[Activity]
Your response should reproduce every line of the entries that contains the word "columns".

[Source data]
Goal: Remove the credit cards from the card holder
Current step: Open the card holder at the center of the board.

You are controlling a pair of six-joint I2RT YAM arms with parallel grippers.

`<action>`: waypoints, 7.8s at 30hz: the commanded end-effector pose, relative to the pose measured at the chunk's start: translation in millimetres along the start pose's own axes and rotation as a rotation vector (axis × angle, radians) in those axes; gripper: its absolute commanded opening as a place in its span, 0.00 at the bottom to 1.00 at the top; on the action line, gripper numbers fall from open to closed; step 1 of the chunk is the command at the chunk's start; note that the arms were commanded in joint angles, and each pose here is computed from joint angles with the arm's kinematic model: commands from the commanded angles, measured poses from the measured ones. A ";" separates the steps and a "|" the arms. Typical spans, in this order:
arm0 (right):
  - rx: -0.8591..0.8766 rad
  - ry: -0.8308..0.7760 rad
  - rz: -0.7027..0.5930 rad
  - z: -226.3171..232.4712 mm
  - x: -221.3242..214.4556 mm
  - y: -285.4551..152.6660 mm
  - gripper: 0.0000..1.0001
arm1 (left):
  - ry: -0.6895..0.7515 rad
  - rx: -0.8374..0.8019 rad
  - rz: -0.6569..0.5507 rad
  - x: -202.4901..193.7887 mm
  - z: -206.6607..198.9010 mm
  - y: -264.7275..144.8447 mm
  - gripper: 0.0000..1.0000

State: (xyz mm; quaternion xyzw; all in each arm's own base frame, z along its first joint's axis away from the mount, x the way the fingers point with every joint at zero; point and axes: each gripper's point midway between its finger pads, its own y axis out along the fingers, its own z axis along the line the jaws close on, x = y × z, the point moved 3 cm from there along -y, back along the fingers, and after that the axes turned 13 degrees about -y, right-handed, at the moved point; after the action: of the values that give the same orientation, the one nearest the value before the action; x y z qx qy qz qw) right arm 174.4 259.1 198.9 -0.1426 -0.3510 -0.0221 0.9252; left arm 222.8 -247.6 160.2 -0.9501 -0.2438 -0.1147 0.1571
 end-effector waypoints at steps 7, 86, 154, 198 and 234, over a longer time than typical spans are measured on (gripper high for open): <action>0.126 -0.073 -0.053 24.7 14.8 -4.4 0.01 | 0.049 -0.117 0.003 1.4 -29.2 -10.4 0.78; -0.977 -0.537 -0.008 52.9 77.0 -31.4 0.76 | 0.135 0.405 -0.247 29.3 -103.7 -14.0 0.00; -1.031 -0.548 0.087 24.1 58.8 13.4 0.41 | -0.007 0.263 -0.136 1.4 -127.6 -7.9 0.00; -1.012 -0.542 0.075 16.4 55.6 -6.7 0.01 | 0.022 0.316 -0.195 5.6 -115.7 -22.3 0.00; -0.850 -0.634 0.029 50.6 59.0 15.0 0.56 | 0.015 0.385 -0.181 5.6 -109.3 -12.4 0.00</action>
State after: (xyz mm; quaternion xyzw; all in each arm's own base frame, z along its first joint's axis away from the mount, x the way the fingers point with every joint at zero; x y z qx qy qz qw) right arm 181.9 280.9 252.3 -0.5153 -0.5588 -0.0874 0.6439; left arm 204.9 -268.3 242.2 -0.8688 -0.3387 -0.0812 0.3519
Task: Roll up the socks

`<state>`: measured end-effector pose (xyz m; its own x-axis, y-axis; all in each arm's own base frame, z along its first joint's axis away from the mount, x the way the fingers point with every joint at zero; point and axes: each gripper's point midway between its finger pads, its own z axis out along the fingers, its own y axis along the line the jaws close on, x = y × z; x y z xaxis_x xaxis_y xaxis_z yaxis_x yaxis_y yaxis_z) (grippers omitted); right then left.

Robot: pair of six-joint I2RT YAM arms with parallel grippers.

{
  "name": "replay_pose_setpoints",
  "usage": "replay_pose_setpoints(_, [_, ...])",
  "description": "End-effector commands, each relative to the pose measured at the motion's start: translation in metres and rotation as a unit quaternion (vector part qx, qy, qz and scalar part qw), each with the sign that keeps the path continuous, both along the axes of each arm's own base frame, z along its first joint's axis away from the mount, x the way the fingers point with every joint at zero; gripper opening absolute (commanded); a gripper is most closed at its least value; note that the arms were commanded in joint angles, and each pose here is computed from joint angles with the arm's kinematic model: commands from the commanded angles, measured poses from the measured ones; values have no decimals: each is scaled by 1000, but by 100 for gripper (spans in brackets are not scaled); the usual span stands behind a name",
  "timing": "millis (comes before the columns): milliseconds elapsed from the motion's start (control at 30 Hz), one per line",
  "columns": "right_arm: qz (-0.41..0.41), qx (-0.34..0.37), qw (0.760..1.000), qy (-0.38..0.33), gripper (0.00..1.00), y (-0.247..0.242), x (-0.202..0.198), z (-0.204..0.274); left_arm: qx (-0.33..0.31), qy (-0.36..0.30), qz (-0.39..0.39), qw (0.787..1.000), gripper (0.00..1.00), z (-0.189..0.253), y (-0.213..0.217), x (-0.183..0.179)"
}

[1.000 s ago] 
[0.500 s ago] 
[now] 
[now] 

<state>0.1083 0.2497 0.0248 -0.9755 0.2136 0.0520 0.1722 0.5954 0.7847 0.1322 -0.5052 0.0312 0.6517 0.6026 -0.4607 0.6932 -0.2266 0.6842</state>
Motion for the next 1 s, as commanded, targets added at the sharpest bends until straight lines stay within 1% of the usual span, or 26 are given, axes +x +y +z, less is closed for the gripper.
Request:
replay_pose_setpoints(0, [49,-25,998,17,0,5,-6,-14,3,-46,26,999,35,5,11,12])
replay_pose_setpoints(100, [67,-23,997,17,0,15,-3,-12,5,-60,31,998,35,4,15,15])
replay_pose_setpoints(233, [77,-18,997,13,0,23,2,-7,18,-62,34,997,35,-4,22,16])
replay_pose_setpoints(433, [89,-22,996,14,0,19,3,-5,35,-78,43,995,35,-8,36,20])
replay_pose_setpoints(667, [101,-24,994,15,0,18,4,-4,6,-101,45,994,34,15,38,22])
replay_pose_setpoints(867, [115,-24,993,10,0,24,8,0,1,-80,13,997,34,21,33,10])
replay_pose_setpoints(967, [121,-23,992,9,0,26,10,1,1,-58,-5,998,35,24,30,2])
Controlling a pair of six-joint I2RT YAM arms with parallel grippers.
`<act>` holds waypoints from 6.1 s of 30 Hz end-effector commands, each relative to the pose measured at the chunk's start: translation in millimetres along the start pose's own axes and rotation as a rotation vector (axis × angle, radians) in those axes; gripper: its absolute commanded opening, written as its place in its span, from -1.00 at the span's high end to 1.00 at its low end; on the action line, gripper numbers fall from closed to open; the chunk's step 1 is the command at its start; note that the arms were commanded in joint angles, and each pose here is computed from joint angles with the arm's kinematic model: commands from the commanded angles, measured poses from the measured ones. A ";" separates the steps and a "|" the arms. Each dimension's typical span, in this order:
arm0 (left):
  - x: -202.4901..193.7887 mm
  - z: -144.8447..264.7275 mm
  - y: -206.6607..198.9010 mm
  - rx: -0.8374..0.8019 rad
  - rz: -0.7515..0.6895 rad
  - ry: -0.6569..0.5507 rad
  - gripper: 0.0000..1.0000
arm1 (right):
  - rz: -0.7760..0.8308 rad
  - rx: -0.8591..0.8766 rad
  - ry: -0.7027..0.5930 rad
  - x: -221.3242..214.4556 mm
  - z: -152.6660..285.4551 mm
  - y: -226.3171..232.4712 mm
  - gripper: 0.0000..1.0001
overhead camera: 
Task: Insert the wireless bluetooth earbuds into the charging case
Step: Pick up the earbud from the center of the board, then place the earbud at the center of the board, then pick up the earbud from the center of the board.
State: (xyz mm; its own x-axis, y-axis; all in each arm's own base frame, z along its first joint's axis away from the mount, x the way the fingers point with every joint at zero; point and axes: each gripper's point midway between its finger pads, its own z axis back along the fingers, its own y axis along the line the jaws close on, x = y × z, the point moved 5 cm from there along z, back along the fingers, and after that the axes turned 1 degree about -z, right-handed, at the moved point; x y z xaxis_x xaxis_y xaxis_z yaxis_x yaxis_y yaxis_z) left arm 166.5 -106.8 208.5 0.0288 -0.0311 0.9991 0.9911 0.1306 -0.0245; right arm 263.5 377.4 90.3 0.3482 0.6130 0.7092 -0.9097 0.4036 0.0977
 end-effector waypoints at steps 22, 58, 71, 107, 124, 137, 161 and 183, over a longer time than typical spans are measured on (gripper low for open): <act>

[Solution to the exercise]
  "timing": "millis (comes before the columns): milliseconds elapsed from the motion's start (control at 30 Hz), one per line",
  "columns": "right_arm: qz (-0.41..0.41), qx (-0.34..0.37), qw (0.760..1.000), qy (-0.38..0.33), gripper (0.00..1.00), y (-0.247..0.242), x (-0.202..0.198), z (-0.204..0.274); left_arm: qx (-0.33..0.31), qy (-0.36..0.30), qz (-0.39..0.39), qw (0.787..1.000), gripper (0.00..1.00), z (-0.189..0.253), y (-0.213..0.217), x (-0.183..0.179)"

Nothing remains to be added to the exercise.